I watch as she scratches a note on her notepad. Her right hand writes as her left hand lies elegantly next to the pad on the desk. She glances up at me over the rim of her glasses, and for a few moments we stare at each other. She looks worried, but I can’t remember why.
My eyes drift around her office. The walls are a light blue color, with bookcases lining the walls. There’s a closed door to my left, painted white. A window lets in some strips of light, which illuminate her numerous diplomas in frames behind her. There’re all in a straight vertical line behind her head. I look into her gray eyes once again before glancing down at my knees.
I’m sitting in a large green arm chair, with my knees pulled up to my chest. My arms are wrapped around my legs, and I bring one of my hands to my mouth. I start biting on my finger nails nervously.
There’s not a sound in the room except for the resounding ticking of the clock on her desk and her scratching. I wish she’d stop scribbling things about me on that little note pad of hers. I wonder what she writes about me. One day I’d like to see her notes.
The clock on her desk suddenly goes off, and I jump at the loud noise. She stops writing. She looks up at me and gives me a slight smile.
“Let’s continue this another day.” She says to me. I nod before standing up.
“Same time?” I ask while I straighten out my white dress.
“As always.” She responds with the same small smile. I wonder if she ever really smiles at people. She strikes me as the kind of person who always gives everyone a small smile just to seem nice, but never really means it.
“Have a nice day, doctor.” I smile at her before turning and walking towards the open door. I walk out of the building into the dim streets.
I hum as I walk down the busy streets to my building. I get the sense of being followed, but once I turn the corner onto my street the feeling is gone.
I walk into my apartment building, and quickly make my way to my floor. I unlock the door to my room and quickly walk in. My roommate isn’t in yet, and I’m almost glad. Don’t get me wrong, it’s not like I don’t like my roommate, but sometimes she can get slightly annoying.
I collapse onto my bed and stare up at the white ceiling. I hate the color white. I’d once asked the owner of the dorm if we could paint the walls, but she said ‘no’. Something about uniformity. I hate the color white. It always seems to get dirty faster than anything else. Like my white dress I’m always wearing. It always gets really dirty really fast. I don’t even know why I always wear this stupid dress all the time anyways. In the back of my mind I get the nagging feeling it’s because it was a gift or something like that.
I open the drawer of my night stand and pull out my cigarettes. I’m not old enough to buy my own cigarettes, but I can always persuade one of the older guys around to get me one. I light a match, light the cigarette, and start smoking. I throw the matches and cigarettes back into the drawer. I lie back onto my bed and stare up at the ceiling again. The strips of light from the window high up throw shadows onto the walls and ceiling.
I lie there thinking about Dr. Palmer. She seems to be a nice lady, but sometimes I can’t puzzle her out. Sometimes when I go in to see her she’s incredibly happy, and then ten minutes later she’s suddenly very sullen while scribbling things down on her notepad. I wish I knew what interests her so much that she’s always scribbling.

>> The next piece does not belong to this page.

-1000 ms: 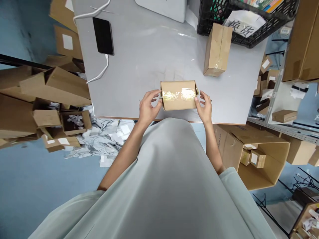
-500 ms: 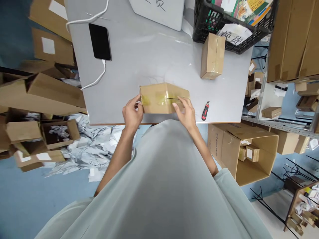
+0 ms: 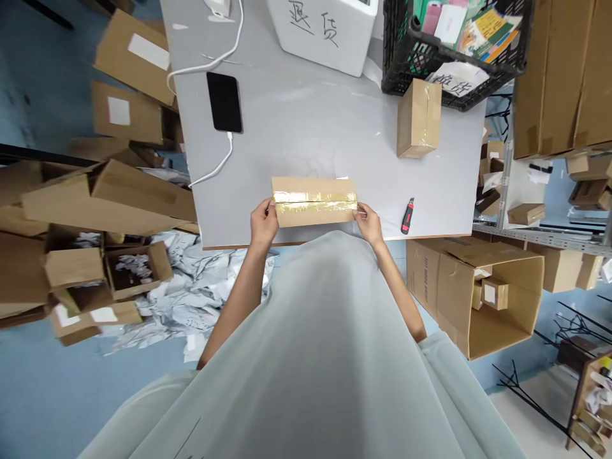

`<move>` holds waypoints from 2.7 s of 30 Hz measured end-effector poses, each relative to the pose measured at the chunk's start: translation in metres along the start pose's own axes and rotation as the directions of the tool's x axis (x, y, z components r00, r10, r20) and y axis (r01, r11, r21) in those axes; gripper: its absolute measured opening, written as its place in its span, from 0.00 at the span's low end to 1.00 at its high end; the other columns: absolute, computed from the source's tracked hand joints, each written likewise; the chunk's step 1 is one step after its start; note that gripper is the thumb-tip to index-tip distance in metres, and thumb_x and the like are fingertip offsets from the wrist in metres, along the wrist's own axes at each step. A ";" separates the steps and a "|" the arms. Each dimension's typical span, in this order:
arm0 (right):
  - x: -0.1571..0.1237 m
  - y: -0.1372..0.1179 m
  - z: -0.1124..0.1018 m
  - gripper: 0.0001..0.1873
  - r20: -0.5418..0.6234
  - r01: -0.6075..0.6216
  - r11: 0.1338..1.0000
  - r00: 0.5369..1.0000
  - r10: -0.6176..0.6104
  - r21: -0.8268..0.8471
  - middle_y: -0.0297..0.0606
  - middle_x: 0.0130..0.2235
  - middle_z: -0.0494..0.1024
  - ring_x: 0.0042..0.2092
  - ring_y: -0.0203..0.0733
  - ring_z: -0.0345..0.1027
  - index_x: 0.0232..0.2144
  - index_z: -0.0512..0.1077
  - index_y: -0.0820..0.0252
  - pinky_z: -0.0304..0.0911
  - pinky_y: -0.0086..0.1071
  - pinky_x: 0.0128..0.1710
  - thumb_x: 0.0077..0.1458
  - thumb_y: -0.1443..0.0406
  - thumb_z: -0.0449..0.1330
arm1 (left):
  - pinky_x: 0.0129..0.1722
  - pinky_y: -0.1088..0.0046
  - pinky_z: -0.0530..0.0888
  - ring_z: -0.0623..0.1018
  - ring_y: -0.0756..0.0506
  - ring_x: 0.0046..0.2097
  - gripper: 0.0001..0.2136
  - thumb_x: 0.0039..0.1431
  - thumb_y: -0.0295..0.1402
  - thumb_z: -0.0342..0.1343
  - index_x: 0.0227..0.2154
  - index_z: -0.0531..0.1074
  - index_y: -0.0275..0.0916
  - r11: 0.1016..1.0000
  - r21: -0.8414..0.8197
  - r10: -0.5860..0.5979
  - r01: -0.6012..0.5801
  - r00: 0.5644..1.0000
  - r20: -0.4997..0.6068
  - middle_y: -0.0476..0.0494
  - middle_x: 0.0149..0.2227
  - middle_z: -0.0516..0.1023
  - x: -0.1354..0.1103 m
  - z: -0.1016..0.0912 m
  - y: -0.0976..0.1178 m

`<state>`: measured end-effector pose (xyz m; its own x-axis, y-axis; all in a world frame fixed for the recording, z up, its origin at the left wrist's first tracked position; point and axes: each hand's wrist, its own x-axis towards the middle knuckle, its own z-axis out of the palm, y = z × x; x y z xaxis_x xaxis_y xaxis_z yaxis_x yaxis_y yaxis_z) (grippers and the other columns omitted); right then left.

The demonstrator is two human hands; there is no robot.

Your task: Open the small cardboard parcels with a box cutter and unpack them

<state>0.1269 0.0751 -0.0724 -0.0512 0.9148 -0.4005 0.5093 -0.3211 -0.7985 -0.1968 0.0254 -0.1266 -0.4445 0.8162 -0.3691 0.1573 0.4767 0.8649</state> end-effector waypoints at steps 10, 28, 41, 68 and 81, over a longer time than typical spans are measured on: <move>-0.024 -0.038 0.024 0.26 -0.059 -0.092 0.983 0.995 0.083 -0.162 0.52 0.58 0.88 0.53 0.53 0.88 0.64 0.77 0.59 0.82 0.47 0.56 0.71 0.52 0.64 | 0.54 0.61 0.83 0.87 0.38 0.51 0.18 0.74 0.49 0.58 0.55 0.80 0.42 0.993 0.121 -0.015 0.010 0.999 0.037 0.37 0.52 0.87 -0.033 -0.042 0.020; -0.011 -0.038 -0.038 0.44 0.043 0.141 0.838 0.989 -0.139 -0.527 0.57 0.79 0.64 0.75 0.65 0.67 0.77 0.67 0.57 0.69 0.59 0.73 0.64 0.57 0.72 | 0.76 0.51 0.72 0.77 0.36 0.72 0.25 0.56 0.25 0.63 0.58 0.69 0.43 0.999 -0.053 -0.001 0.011 0.982 0.187 0.34 0.69 0.77 -0.049 0.026 0.034; 0.081 -0.008 -0.061 0.41 -0.011 0.164 0.967 0.986 -0.169 -0.193 0.46 0.47 0.89 0.43 0.52 0.85 0.74 0.69 0.62 0.79 0.47 0.55 0.72 0.42 0.60 | 0.79 0.47 0.66 0.73 0.33 0.76 0.40 0.61 0.33 0.65 0.75 0.62 0.40 0.997 0.077 -0.009 0.006 1.000 0.027 0.27 0.74 0.72 -0.093 0.052 0.009; 0.001 -0.026 -0.056 0.26 0.076 0.460 0.757 0.872 -0.484 -0.464 0.47 0.85 0.50 0.86 0.67 0.35 0.64 0.82 0.56 0.53 0.69 0.80 0.65 0.70 0.64 | 0.81 0.38 0.62 0.58 0.25 0.83 0.29 0.64 0.29 0.60 0.68 0.74 0.43 0.775 0.470 0.387 -0.421 0.906 0.173 0.31 0.82 0.55 -0.072 0.064 0.077; -0.025 0.035 -0.059 0.25 -0.137 0.275 0.830 0.913 -0.383 -0.485 0.59 0.82 0.57 0.85 0.69 0.39 0.66 0.79 0.62 0.62 0.69 0.75 0.73 0.66 0.55 | 0.72 0.45 0.72 0.72 0.31 0.73 0.29 0.71 0.17 0.47 0.70 0.74 0.40 0.389 0.725 0.227 -0.567 0.823 0.521 0.28 0.72 0.73 -0.060 0.083 0.098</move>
<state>0.1963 0.0558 -0.0640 -0.1240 0.9923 0.0016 0.8255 0.1041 -0.5548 -0.0813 0.0504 -0.0485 0.1299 0.9498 -0.2845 0.9533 -0.0407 0.2994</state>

I mean, all I do is sit there and stare at her and study her office. I’m not even sure why I even go over there sometimes. I know it’s because my parents want me to, but beyond that I’m not too sure why I’m there. Sometimes I don’t feel like going, but for some reason I always end up there.
I haven’t told anyone I go see a psychiatrist. Ellen thinks I disappear for an hour because I go and study at the library. It’s sort of far from here. The library, I mean. I don’t know why. I mean, you’d think the library would be located closer to the dorms, but it’s practically on the other side of campus.
Ellen’s my roommate, by the way. I don’t think I explained that. Actually, I don’t think I’ve explained much of anything. Well, here’s my background story in a nut shell: my name’s Alice, I go to Princeton, and I hope to one day become an artist. I’m not really sure why I went to Princeton, except to please my parents. It’s very competitive here, and part of me doesn’t even know why I let myself get suckered into this. My parents are Richard and Mary Bloomington, and I have no siblings. I grew up in the beautiful back country of Connecticut, and I went to a private, top-ten, boarding school. Not sure which one, but I do remember they had us wear these grayish-black uniforms with these really short skirts and red ties. I hated them. Especially the skirts. Guys would always try to flip them up. That’s why I always safety pinned my skirts to my underwear. I graduated valedictorian from my class. My parents made a huge deal out of it. I remember feeling proud, but at the same time I didn’t really care. I’d taken a lot of science and math classes, but I’d only taken one art class. There were no Honors art classes at my school, and my parents told me it’d just be a waste of my time.
I watch as the smoke lazily reaches towards the ceiling before curling away and disappearing. Ellen slams open the door.
“Hey.” I glance at her before turning my attention back onto the curling smoke.
“James is such a jerk.” She growls before plopping onto her bed. She makes a face at my smoking, but doesn’t say anything. I know she hates it when I smoke, but I keep doing it anyways. I can’t tell if I’m addicted to it, or if it’s just turning into a nervous habit like chewing on my fingernails. I’ll have to try quitting one of these days to test if I’m really addicted. I’ll make it into a little science project.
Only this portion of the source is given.